After months of negotiations, the Los Angeles City Council, Los Angeles Harbor Commission and labor leaders joined Mayor Antonio Villaraigosa in signing a five-year Project Labor Agreement (PLA) for Port of Los Angeles construction projects beginning this fall.

According to port spokesman Phillip Sanfield, the PLA will serve as a blanket agreement between the Harbor Department and the laborers trade unions affiliated with the Los Angeles/Orange Counties Building and Construction Trades Council (LIUNA) working on the designated capital improvement projects. The PLA covers 95% of the port’s projected $1.5 billion five-year capital budget. Approximately 20,000 jobs are expected to be created in the region under the agreement, including at least 30% – totaling approximately 6,000 jobs – for local residents and 10% – or 2,000 jobs – for disadvantaged workers.

Previously, the port would negotiate a PLA for each individual project. Sanfield says that 42 projects are encompassed in the new PLA.

“The first six are slated in the next 12-18 months,” he says. “Those include waterfront enhancements at Cabrillo Beach, alternative maritime power (cold-ironing or ship to shore power) at container terminals (berths 302-305 and 212-216), and San Pedro waterfront harbor cuts as part of waterfront redevelopment initiative.”

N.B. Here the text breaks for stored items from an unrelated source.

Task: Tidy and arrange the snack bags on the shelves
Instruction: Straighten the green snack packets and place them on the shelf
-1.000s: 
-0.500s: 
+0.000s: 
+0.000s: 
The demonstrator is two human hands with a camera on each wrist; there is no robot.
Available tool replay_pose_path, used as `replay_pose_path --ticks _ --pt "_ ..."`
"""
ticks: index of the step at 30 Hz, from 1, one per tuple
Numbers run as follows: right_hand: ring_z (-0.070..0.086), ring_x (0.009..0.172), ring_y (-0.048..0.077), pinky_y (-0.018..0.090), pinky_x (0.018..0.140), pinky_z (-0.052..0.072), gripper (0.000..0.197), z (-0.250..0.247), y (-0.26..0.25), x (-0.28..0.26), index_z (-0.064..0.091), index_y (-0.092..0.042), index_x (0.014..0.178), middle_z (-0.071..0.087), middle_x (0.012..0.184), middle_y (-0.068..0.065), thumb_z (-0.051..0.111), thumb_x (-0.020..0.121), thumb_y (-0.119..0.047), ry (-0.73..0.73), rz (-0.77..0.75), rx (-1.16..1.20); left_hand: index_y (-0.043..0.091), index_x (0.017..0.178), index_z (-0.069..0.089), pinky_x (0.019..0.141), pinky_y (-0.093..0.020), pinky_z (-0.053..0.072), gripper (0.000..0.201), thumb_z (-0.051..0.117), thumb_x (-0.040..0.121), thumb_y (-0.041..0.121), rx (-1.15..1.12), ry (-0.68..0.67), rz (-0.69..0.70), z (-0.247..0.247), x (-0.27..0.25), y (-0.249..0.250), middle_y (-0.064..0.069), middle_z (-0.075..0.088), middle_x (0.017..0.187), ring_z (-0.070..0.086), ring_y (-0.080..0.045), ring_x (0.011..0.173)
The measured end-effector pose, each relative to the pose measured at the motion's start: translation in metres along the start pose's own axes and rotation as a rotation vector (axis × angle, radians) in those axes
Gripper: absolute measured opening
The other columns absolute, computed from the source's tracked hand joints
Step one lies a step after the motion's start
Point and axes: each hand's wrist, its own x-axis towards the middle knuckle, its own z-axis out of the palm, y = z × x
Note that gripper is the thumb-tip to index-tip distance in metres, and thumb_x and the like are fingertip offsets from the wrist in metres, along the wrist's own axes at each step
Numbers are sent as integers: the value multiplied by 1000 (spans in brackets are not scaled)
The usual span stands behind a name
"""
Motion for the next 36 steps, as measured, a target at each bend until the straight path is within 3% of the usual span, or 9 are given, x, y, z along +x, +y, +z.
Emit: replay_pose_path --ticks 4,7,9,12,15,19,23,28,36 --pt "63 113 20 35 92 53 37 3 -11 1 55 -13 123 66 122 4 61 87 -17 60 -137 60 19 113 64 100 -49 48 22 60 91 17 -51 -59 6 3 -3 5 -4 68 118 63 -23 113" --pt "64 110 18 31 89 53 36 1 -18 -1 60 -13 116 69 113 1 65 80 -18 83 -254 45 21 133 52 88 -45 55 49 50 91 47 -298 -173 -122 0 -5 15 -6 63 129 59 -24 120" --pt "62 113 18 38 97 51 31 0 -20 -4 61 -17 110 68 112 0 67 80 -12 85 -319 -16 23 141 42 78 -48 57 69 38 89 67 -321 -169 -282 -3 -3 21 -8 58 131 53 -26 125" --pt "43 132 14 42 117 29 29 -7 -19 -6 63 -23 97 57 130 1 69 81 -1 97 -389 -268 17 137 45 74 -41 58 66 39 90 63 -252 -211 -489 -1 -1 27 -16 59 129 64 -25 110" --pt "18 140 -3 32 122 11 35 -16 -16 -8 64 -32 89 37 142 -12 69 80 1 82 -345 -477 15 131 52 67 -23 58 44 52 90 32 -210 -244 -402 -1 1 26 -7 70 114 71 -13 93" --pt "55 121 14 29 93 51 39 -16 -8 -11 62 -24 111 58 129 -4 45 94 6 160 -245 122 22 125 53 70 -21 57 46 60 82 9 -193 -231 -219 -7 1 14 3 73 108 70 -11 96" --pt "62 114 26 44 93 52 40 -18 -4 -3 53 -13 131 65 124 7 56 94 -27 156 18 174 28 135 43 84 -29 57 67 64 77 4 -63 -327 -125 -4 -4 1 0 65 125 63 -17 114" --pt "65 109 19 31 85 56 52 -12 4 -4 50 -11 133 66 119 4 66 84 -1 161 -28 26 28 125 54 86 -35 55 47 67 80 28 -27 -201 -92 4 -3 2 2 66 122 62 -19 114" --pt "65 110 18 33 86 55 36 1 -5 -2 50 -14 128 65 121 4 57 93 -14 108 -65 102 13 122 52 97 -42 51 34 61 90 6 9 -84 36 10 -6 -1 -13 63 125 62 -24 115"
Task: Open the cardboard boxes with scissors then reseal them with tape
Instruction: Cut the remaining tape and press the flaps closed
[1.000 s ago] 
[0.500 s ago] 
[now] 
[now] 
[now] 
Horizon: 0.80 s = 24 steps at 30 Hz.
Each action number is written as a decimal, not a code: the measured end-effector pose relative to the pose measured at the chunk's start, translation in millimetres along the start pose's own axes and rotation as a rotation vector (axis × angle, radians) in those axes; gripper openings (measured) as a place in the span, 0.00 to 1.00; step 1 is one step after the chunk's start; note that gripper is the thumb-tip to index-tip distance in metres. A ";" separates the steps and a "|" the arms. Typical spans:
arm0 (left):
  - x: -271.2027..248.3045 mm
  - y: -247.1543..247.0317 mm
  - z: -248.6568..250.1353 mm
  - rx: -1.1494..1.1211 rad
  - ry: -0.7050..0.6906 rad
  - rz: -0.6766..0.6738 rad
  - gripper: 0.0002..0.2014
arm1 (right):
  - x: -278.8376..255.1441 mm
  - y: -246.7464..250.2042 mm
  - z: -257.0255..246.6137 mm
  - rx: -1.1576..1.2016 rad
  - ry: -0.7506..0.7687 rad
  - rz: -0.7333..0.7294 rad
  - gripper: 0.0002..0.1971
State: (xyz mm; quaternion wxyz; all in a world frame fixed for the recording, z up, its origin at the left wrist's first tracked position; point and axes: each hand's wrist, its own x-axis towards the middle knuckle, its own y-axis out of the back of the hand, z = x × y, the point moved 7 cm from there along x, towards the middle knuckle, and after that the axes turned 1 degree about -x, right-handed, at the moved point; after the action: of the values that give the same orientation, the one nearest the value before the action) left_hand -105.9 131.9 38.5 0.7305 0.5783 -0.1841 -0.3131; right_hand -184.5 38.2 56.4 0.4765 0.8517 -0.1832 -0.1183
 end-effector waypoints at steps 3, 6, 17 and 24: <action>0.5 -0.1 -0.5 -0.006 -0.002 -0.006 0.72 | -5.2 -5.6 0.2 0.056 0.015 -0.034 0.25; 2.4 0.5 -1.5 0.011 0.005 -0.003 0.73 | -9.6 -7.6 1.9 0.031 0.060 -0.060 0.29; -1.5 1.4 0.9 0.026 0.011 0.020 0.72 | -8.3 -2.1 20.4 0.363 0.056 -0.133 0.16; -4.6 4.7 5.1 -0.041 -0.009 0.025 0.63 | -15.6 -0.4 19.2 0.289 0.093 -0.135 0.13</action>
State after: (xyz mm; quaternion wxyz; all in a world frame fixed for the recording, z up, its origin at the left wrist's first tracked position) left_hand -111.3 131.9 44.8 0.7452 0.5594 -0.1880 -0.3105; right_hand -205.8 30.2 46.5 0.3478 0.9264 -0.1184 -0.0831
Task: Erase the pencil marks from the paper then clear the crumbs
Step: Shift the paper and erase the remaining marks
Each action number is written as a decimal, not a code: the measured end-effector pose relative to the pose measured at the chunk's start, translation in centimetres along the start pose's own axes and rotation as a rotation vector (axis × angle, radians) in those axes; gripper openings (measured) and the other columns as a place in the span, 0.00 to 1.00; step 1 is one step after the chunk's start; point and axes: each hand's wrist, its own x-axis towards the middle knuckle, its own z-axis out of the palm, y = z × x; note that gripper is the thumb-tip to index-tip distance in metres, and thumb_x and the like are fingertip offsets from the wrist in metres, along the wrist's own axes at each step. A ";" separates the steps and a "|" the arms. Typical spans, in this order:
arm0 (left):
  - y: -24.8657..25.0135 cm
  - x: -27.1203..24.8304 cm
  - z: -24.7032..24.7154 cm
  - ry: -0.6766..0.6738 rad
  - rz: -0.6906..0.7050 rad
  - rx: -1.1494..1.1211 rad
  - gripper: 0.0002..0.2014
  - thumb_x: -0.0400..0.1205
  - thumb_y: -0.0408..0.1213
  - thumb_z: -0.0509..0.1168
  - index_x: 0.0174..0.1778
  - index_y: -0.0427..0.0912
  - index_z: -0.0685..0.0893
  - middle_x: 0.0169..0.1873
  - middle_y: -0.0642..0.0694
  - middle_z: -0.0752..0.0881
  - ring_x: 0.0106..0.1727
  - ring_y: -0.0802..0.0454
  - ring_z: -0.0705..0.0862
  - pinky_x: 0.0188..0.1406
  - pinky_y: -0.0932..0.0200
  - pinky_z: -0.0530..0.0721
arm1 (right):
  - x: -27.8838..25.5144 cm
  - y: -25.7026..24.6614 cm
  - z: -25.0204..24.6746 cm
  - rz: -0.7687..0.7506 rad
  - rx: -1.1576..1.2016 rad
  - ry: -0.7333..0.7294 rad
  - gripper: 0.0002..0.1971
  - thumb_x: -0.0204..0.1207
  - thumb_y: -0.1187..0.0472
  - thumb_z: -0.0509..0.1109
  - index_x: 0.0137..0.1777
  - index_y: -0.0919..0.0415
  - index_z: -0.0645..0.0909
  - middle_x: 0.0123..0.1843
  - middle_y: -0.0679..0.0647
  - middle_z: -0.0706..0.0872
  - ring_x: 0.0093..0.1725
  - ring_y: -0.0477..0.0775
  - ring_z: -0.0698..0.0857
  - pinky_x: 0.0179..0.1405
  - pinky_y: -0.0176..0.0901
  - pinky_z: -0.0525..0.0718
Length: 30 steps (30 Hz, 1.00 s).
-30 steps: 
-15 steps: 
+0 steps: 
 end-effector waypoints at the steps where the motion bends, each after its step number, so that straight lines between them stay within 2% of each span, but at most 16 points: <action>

Projects under the PLA range from $8 million to $9 million up to $150 million.

Provisions of the port-wide PLA include a no-strike/no-lockout clause, standardized work rules for all covered trades, a uniform dispute-resolution mechanism, a training and apprentice program, and a requirement for all contractors working on a project to pay prevailing wages and benefits, and hire most labor through local union hiring halls.